▶ **Task item**: Return exactly the lines below, starting with the one that has "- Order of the" and going on through the one that has "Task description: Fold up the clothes".
Segment Open
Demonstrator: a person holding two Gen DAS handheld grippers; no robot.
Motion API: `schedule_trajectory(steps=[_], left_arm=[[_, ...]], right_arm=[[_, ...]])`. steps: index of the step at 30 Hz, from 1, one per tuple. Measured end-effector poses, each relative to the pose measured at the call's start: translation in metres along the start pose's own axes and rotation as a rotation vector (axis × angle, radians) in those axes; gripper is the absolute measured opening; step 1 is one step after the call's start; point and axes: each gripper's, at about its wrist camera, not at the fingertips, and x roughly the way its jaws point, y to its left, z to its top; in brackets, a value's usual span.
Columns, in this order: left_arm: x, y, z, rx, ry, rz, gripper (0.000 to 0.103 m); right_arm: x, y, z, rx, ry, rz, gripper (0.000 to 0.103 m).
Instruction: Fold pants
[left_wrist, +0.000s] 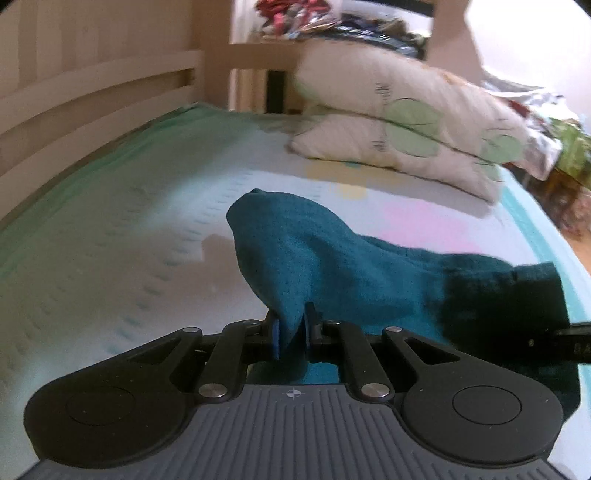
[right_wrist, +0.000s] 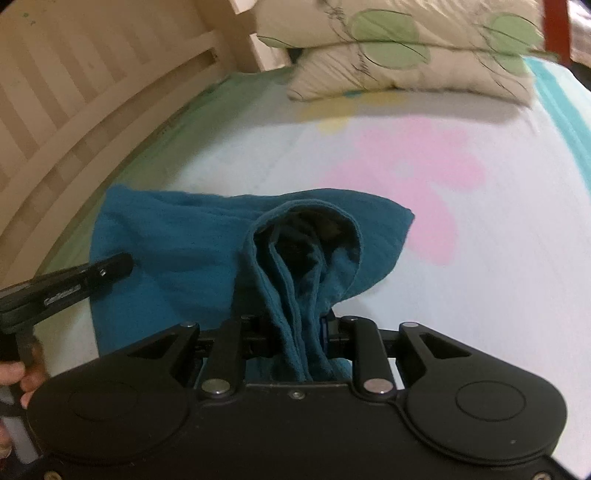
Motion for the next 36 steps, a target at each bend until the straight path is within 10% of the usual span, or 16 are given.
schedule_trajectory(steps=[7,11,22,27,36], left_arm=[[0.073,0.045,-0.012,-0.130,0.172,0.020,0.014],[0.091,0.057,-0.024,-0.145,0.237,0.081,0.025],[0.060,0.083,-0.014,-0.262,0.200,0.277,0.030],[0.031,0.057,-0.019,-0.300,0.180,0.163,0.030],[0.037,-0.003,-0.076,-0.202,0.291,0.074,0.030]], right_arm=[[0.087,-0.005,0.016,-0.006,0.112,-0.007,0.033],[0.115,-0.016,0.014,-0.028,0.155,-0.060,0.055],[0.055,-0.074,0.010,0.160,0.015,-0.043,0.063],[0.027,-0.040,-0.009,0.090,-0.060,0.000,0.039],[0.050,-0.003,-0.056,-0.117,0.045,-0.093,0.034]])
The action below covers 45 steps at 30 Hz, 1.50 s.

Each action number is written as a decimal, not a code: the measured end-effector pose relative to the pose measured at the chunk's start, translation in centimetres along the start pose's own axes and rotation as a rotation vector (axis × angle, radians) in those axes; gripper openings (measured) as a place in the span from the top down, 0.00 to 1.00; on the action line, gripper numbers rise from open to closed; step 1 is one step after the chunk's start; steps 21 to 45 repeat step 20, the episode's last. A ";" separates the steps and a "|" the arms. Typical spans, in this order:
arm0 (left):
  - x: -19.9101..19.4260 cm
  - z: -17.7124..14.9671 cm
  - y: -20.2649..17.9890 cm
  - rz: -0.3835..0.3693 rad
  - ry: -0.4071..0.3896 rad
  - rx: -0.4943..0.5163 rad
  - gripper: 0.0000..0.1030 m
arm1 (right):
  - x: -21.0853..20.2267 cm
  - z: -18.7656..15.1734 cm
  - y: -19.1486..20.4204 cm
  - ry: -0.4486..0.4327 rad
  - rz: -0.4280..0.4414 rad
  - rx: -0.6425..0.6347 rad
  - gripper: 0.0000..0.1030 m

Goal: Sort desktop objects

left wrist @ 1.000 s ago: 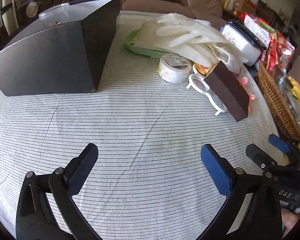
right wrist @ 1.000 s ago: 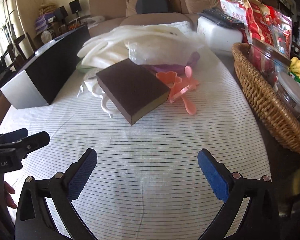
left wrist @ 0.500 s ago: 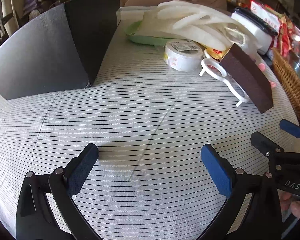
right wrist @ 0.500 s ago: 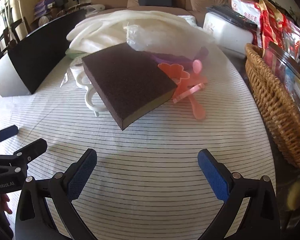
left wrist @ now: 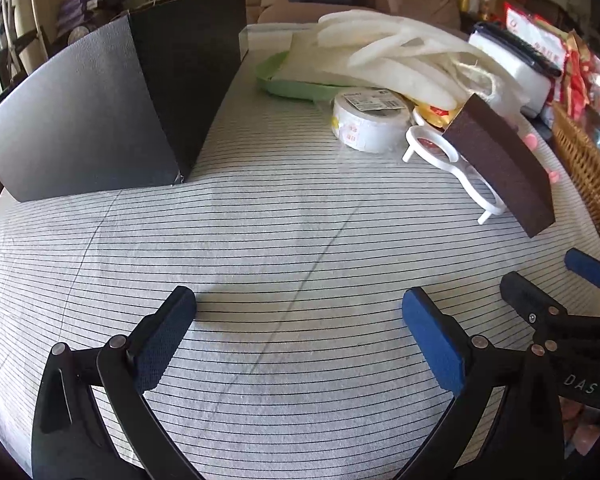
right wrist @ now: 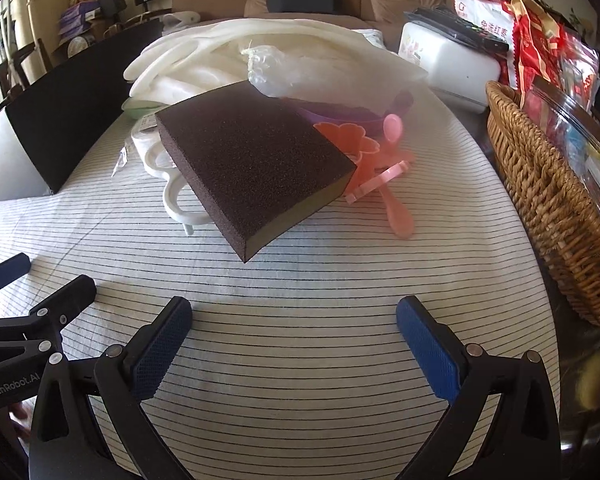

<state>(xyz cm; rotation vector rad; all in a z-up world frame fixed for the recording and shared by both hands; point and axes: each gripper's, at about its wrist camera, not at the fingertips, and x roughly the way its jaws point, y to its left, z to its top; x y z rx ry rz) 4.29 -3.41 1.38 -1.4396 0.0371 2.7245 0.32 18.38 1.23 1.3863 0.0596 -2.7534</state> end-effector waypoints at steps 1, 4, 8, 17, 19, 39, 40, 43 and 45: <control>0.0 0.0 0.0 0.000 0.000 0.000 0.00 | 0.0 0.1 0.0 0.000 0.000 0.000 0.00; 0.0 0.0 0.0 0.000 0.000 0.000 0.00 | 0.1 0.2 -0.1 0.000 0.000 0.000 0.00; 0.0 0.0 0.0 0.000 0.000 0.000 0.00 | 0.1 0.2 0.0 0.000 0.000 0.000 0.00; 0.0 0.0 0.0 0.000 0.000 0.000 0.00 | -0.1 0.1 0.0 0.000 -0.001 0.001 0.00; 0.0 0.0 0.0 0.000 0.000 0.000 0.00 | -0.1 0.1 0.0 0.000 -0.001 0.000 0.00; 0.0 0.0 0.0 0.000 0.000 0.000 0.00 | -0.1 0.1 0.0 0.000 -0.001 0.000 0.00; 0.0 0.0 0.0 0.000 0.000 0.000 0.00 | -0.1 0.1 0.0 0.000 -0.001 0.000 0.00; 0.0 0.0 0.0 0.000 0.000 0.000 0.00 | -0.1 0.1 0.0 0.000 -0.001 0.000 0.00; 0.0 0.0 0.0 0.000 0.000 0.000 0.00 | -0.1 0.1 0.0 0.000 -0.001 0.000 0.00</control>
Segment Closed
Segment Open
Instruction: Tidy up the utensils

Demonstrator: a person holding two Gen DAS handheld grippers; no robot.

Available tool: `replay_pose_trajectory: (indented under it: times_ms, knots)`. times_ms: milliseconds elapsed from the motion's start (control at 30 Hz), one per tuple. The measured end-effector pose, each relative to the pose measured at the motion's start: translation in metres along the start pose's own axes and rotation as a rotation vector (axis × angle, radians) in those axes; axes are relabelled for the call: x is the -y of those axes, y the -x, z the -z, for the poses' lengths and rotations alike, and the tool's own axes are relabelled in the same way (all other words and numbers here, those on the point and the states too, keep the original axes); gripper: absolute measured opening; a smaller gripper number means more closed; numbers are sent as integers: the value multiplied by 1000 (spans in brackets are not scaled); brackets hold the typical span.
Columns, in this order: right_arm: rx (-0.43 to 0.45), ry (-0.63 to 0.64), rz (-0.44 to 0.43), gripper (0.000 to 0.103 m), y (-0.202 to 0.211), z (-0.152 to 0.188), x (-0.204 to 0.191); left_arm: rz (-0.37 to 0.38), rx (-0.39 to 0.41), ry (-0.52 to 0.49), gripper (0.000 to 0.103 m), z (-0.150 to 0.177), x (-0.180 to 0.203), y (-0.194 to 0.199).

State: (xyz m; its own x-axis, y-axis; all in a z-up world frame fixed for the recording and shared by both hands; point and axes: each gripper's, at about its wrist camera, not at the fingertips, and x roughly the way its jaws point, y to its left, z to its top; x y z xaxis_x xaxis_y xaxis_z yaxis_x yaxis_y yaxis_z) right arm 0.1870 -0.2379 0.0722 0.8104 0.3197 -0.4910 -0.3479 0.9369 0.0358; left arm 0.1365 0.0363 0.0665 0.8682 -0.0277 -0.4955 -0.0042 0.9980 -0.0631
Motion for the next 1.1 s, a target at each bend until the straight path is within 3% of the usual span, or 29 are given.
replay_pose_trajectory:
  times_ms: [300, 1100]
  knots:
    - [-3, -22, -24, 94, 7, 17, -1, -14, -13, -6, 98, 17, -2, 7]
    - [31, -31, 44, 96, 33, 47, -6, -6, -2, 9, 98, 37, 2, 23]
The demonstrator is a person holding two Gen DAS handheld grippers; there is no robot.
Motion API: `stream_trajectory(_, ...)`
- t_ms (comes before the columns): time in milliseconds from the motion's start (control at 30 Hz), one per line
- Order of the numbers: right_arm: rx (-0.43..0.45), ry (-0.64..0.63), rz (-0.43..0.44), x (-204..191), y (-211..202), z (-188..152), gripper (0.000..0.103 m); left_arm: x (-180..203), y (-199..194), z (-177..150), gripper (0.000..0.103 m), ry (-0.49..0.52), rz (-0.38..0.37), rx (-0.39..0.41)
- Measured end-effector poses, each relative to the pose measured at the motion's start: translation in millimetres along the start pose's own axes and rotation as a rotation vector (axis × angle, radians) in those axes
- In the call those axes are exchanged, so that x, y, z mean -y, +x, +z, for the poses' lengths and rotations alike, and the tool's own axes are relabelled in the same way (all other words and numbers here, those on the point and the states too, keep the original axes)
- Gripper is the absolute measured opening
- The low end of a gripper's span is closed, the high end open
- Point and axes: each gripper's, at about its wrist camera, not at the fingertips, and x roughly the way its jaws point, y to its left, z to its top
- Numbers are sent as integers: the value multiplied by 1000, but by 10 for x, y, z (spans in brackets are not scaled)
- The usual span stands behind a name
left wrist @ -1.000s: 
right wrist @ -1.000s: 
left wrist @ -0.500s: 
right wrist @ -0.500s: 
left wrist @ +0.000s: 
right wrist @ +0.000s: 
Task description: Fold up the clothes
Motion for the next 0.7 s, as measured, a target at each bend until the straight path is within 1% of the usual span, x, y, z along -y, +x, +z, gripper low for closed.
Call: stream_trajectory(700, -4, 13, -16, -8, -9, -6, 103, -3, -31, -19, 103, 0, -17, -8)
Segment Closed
▶ **Exercise solution**:
- Order of the numbers: right_arm: rx (-0.43..0.45), ry (-0.64..0.63), rz (-0.43..0.44), x (-204..191), y (-211..202), z (-188..152), gripper (0.000..0.103 m); left_arm: x (-180..203), y (-199..194), z (-177..150), gripper (0.000..0.103 m), ry (-0.49..0.52), rz (-0.38..0.37), rx (-0.39..0.41)
- Measured end-effector poses, each relative to the pose measured at the motion's start: translation in millimetres along the start pose's own axes and rotation as a rotation vector (axis × angle, radians) in those axes
- In the call those axes are exchanged, so that x, y, z mean -y, +x, +z, for the poses' lengths and rotations alike, and the tool's own axes are relabelled in the same way (all other words and numbers here, those on the point and the states too, keep the original axes)
- Gripper is the absolute measured opening
- The low end of a gripper's span is closed, the high end open
- Point and axes: each gripper's, at about its wrist camera, not at the fingertips, and x roughly the way its jaws point, y to its left, z to its top
- Numbers are sent as integers: the value multiplied by 1000, but by 10 for x, y, z (spans in brackets are not scaled)
- The usual span stands behind a name
left wrist @ -1.000s: 
right wrist @ -1.000s: 
left wrist @ -0.500s: 
right wrist @ -0.500s: 
left wrist @ +0.000s: 
right wrist @ +0.000s: 
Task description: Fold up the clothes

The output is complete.